_How to complete this task_. This exercise calls for an exact copy of the listing below.

_Raw data_.
******************************
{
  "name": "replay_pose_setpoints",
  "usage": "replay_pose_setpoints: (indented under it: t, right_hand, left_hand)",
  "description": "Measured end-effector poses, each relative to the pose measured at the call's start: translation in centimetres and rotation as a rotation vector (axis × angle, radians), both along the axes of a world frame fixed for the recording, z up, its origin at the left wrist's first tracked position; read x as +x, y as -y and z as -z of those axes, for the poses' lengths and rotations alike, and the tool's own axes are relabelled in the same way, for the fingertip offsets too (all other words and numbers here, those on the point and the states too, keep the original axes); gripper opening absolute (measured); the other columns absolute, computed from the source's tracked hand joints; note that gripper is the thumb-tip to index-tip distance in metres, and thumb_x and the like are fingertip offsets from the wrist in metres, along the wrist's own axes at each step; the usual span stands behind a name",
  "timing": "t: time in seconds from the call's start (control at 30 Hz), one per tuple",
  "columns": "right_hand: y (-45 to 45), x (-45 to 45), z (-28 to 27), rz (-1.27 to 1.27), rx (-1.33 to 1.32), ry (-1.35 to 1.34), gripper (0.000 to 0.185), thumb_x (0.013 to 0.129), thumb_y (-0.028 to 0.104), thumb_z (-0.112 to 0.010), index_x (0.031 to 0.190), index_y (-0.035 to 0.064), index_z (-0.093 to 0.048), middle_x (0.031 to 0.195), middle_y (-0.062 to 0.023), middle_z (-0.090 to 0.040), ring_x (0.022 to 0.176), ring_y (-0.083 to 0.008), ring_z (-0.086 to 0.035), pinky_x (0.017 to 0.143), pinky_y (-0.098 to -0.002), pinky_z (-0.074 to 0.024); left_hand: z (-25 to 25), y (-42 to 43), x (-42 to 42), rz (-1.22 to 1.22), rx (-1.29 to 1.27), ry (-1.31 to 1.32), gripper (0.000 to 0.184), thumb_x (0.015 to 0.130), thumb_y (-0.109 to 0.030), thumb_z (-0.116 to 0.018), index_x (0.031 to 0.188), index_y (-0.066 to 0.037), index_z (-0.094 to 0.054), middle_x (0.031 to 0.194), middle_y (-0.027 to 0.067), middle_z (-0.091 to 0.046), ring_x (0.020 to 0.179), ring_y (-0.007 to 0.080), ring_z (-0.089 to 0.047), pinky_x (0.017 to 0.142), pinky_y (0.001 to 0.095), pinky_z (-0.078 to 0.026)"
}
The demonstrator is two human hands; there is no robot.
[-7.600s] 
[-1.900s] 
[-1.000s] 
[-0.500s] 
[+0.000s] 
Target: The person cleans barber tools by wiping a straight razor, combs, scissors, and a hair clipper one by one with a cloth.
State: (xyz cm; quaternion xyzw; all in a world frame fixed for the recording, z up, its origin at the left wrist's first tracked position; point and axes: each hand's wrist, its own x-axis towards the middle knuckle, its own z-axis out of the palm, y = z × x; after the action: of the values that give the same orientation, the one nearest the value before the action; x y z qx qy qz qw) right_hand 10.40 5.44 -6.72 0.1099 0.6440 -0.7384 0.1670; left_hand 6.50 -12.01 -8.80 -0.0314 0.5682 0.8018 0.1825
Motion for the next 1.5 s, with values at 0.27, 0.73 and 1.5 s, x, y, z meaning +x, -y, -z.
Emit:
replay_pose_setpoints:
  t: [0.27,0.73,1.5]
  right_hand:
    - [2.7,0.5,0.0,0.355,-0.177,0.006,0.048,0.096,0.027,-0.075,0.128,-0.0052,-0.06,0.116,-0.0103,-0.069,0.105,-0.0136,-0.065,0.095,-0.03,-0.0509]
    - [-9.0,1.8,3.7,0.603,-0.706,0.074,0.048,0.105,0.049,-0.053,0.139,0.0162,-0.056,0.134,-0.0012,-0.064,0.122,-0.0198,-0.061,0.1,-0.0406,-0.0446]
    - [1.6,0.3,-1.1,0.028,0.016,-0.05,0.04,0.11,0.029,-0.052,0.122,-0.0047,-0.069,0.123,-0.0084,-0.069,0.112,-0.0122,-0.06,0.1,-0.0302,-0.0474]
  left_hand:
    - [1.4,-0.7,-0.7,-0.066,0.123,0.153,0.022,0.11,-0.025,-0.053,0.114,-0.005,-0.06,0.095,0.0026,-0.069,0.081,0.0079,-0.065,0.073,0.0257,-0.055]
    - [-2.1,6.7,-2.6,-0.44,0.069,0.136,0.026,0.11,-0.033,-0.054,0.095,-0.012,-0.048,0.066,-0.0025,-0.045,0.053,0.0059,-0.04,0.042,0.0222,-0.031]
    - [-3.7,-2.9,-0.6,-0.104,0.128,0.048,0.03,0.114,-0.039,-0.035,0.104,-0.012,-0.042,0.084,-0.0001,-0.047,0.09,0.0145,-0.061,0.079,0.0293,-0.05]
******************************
_Solution to this task_.
{
  "name": "replay_pose_setpoints",
  "usage": "replay_pose_setpoints: (indented under it: t, right_hand, left_hand)",
  "description": "Measured end-effector poses, each relative to the pose measured at the call's start: translation in centimetres and rotation as a rotation vector (axis × angle, radians), both along the axes of a world frame fixed for the recording, z up, its origin at the left wrist's first tracked position; read x as +x, y as -y and z as -z of those axes, for the poses' lengths and rotations alike, and the tool's own axes are relabelled in the same way, for the fingertip offsets too (all other words and numbers here, those on the point and the states too, keep the original axes); gripper opening absolute (measured); the other columns absolute, computed from the source's tracked hand joints; note that gripper is the thumb-tip to index-tip distance in metres, and thumb_x and the like are fingertip offsets from the wrist in metres, along the wrist's own axes at each step; the usual span stands behind a name",
  "timing": "t: time in seconds from the call's start (control at 30 Hz), one per tuple",
  "columns": "right_hand: y (-45 to 45), x (-45 to 45), z (-28 to 27), rz (-1.27 to 1.27), rx (-1.33 to 1.32), ry (-1.35 to 1.34), gripper (0.000 to 0.185), thumb_x (0.013 to 0.129), thumb_y (-0.028 to 0.104), thumb_z (-0.112 to 0.010), index_x (0.031 to 0.190), index_y (-0.035 to 0.064), index_z (-0.093 to 0.048), middle_x (0.031 to 0.195), middle_y (-0.062 to 0.023), middle_z (-0.090 to 0.040), ring_x (0.022 to 0.176), ring_y (-0.083 to 0.008), ring_z (-0.086 to 0.035), pinky_x (0.017 to 0.143), pinky_y (-0.098 to -0.002), pinky_z (-0.074 to 0.024); left_hand: z (-25 to 25), y (-42 to 43), x (-42 to 42), rz (-1.22 to 1.22), rx (-1.29 to 1.27), ry (-1.31 to 1.32), gripper (0.000 to 0.184), thumb_x (0.015 to 0.130), thumb_y (-0.109 to 0.030), thumb_z (-0.116 to 0.018), index_x (0.031 to 0.188), index_y (-0.066 to 0.037), index_z (-0.094 to 0.054), middle_x (0.031 to 0.194), middle_y (-0.027 to 0.067), middle_z (-0.091 to 0.046), ring_x (0.020 to 0.179), ring_y (-0.007 to 0.080), ring_z (-0.089 to 0.047), pinky_x (0.017 to 0.142), pinky_y (0.001 to 0.095), pinky_z (-0.078 to 0.026)"
}
The demonstrator is two human hands; there is no robot.
[-7.600s] 
[-1.900s] 
[-1.000s] 
[-0.500s] 
[+0.000s] 
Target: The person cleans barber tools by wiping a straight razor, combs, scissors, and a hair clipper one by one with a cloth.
State: (xyz cm; quaternion xyzw; all in a world frame fixed for the recording, z up, its origin at the left wrist's first tracked position; point and axes: each hand's wrist, its own x-axis towards the middle knuckle, its own z-axis out of the palm, y = z × x; after the action: of the values that give the same orientation, the one nearest the value before the action; x y z qx qy qz qw) right_hand 10.40 5.44 -6.72 0.1099 0.6440 -0.7384 0.1670; left_hand 6.50 -12.01 -8.80 -0.0314 0.5682 0.8018 0.1825
Motion for the next 1.5 s, with values at 0.27, 0.73 and 1.5 s, x, y, z meaning +x, -y, -z.
Emit:
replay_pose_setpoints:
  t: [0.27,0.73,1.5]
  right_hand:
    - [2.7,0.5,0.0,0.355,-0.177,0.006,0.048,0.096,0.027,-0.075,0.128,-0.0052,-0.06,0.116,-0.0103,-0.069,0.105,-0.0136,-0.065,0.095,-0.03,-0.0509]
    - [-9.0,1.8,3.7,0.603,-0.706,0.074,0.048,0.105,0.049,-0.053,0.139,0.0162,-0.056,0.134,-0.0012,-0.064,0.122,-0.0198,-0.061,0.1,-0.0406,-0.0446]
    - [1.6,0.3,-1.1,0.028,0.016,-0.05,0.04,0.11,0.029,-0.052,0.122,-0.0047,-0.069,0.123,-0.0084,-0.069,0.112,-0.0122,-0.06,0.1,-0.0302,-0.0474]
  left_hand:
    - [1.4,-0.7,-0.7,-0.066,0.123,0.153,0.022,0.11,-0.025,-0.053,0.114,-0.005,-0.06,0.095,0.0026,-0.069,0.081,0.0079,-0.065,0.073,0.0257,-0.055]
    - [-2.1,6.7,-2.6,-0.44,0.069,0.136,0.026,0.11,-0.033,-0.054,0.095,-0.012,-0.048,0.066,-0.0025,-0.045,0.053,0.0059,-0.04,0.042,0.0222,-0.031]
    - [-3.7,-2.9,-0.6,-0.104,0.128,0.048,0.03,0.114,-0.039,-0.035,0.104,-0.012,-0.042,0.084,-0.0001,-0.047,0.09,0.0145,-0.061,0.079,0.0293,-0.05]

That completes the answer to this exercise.